PROBLEM STATEMENT
Every line below from the one containing "You are controlling" through the one containing "- steps (comes" must be transcribed exactly. Omit all lines outside that stretch.

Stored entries
╔══
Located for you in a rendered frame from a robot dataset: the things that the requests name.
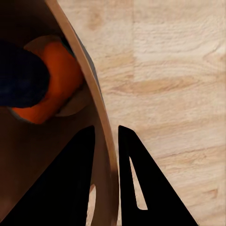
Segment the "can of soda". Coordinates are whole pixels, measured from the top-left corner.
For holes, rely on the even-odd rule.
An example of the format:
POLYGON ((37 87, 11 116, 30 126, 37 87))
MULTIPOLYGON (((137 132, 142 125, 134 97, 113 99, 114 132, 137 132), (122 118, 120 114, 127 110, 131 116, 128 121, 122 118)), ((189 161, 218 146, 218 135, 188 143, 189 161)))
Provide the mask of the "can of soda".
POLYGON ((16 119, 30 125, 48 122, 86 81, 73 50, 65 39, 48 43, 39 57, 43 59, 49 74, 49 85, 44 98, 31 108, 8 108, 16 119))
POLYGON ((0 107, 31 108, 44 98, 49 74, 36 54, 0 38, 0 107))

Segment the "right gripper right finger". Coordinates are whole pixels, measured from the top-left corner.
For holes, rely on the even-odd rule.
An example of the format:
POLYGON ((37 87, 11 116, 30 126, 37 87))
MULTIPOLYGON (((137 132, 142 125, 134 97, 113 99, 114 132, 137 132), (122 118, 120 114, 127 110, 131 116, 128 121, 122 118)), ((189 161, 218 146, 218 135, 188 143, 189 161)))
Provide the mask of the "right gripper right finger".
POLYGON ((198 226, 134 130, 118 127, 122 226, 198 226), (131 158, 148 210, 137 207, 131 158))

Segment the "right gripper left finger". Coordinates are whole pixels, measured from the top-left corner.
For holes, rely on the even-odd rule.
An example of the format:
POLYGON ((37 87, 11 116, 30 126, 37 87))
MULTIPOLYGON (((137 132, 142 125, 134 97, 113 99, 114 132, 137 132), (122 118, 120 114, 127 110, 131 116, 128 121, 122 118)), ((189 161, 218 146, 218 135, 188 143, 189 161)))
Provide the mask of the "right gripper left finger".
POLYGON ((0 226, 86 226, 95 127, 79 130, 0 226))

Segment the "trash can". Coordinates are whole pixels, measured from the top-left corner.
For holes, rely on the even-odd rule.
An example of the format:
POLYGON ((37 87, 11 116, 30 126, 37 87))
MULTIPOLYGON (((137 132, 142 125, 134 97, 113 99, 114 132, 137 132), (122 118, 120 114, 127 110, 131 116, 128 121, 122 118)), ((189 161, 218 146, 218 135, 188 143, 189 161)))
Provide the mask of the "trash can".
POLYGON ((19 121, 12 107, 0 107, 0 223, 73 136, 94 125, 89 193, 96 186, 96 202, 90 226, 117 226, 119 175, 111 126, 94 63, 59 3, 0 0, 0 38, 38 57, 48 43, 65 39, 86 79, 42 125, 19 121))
╚══
╔══
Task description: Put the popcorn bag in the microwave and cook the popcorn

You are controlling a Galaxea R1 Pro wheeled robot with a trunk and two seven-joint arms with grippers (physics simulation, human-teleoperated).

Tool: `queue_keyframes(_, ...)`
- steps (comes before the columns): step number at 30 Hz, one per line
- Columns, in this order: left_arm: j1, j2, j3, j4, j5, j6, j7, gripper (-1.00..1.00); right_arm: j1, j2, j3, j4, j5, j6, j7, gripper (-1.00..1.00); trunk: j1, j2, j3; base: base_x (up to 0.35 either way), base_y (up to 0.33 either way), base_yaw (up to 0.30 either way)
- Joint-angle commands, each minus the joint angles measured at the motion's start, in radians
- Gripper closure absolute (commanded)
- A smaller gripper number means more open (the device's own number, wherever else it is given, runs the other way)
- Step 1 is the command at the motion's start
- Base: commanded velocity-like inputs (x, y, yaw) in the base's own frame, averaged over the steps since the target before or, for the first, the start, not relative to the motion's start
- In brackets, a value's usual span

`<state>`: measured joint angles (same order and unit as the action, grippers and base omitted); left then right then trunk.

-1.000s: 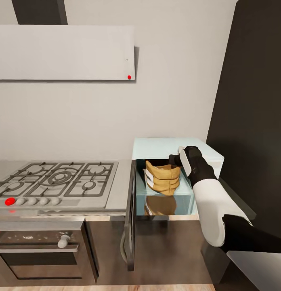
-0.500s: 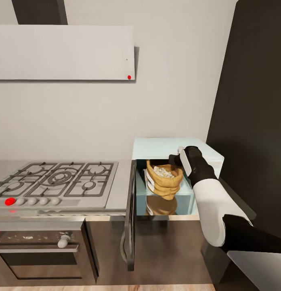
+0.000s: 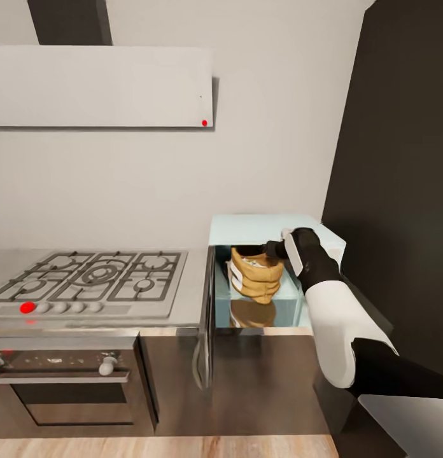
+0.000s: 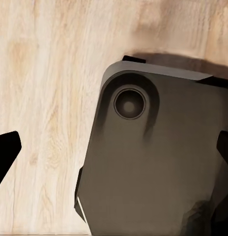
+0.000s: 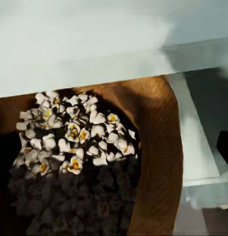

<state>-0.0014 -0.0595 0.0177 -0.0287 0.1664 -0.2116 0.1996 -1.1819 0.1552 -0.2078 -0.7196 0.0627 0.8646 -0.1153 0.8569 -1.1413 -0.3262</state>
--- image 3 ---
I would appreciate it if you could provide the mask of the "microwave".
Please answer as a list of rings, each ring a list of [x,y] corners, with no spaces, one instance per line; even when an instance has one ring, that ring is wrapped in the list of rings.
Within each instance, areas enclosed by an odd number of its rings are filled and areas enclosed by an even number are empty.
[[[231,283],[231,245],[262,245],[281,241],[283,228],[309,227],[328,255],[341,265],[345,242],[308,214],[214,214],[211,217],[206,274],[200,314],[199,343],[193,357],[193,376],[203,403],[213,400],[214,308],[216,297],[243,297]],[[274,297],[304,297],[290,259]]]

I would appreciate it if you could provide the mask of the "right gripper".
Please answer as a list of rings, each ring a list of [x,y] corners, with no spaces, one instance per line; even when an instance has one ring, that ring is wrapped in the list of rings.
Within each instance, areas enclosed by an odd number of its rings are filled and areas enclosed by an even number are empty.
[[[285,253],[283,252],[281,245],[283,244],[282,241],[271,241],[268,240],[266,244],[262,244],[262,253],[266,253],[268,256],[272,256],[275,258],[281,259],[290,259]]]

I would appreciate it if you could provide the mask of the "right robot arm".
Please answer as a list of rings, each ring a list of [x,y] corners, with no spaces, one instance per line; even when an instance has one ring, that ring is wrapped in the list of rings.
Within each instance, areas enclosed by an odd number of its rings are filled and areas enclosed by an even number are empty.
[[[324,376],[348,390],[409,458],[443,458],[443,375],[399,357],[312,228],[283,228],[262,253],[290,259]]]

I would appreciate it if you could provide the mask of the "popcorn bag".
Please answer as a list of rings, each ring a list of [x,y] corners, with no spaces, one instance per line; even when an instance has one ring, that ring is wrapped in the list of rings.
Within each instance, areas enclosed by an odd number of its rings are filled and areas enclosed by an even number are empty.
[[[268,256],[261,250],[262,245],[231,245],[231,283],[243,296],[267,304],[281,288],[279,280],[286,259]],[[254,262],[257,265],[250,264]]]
╚══
╔══
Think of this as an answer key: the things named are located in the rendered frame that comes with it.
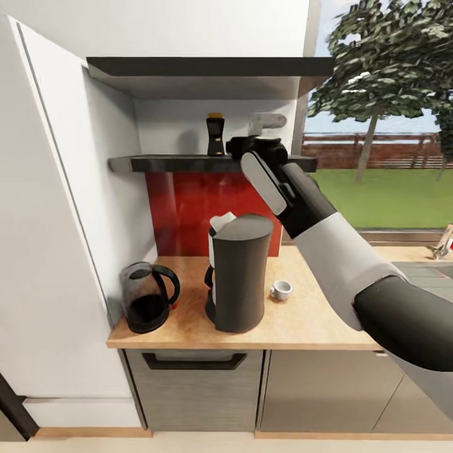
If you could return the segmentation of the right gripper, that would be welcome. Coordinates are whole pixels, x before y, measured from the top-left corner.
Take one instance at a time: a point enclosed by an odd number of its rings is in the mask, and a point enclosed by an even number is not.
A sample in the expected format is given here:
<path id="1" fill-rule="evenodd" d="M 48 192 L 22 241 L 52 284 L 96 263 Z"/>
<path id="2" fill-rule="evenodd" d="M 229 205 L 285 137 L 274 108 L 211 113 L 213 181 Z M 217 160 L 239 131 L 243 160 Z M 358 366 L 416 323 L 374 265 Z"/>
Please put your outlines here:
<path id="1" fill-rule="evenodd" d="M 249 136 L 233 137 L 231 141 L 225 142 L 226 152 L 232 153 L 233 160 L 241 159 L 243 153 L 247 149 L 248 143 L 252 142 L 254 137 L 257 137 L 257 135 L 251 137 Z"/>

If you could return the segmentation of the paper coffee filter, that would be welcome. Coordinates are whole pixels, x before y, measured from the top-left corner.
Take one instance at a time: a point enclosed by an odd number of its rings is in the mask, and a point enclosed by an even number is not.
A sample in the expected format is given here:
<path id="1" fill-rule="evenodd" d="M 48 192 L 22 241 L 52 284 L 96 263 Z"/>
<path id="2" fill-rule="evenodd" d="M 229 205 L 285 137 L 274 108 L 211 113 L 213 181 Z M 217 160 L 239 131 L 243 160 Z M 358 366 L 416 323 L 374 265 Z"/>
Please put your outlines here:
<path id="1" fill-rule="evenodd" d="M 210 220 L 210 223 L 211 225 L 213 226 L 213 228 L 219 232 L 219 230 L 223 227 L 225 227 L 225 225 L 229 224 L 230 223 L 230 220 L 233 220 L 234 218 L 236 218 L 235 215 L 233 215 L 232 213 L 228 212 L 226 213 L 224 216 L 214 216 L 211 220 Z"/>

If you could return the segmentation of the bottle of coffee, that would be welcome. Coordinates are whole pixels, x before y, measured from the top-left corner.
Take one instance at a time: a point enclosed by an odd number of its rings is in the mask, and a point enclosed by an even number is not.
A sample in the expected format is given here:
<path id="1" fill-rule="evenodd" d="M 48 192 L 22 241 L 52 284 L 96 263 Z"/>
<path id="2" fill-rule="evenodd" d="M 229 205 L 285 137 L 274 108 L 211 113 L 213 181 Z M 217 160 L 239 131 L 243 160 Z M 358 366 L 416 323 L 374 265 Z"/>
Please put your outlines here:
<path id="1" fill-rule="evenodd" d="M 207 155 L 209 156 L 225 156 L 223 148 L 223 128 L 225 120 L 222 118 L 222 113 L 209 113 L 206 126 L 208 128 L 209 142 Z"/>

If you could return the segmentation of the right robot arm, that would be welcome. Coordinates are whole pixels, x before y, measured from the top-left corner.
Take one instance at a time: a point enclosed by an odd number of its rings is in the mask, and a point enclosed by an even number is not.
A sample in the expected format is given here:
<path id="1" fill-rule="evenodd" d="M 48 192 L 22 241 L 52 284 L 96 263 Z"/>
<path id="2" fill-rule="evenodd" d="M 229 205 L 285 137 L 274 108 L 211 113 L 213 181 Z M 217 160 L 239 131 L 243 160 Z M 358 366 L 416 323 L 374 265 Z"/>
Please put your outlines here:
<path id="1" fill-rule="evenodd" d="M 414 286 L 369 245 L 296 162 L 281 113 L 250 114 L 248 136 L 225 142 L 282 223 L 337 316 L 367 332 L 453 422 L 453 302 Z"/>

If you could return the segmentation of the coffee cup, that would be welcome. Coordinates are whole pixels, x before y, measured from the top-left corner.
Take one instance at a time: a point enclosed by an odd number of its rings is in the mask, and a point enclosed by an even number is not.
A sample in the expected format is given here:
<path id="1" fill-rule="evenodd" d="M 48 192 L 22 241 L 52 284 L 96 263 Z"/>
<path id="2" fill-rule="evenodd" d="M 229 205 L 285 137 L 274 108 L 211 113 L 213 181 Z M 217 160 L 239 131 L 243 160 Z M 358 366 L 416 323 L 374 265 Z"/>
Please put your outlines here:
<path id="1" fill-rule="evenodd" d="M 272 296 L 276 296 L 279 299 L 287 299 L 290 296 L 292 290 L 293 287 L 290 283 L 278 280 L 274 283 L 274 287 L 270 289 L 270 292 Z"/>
╚══
ANSWER TO THIS TASK
You are controlling a Galaxea R1 Pro wheeled robot with a trunk and two seven-joint arms with grippers (physics simulation, human-teleoperated).

Tool: `queue_keyframes(_, ...)`
- steps (comes before the columns): step number at 30 Hz, one per line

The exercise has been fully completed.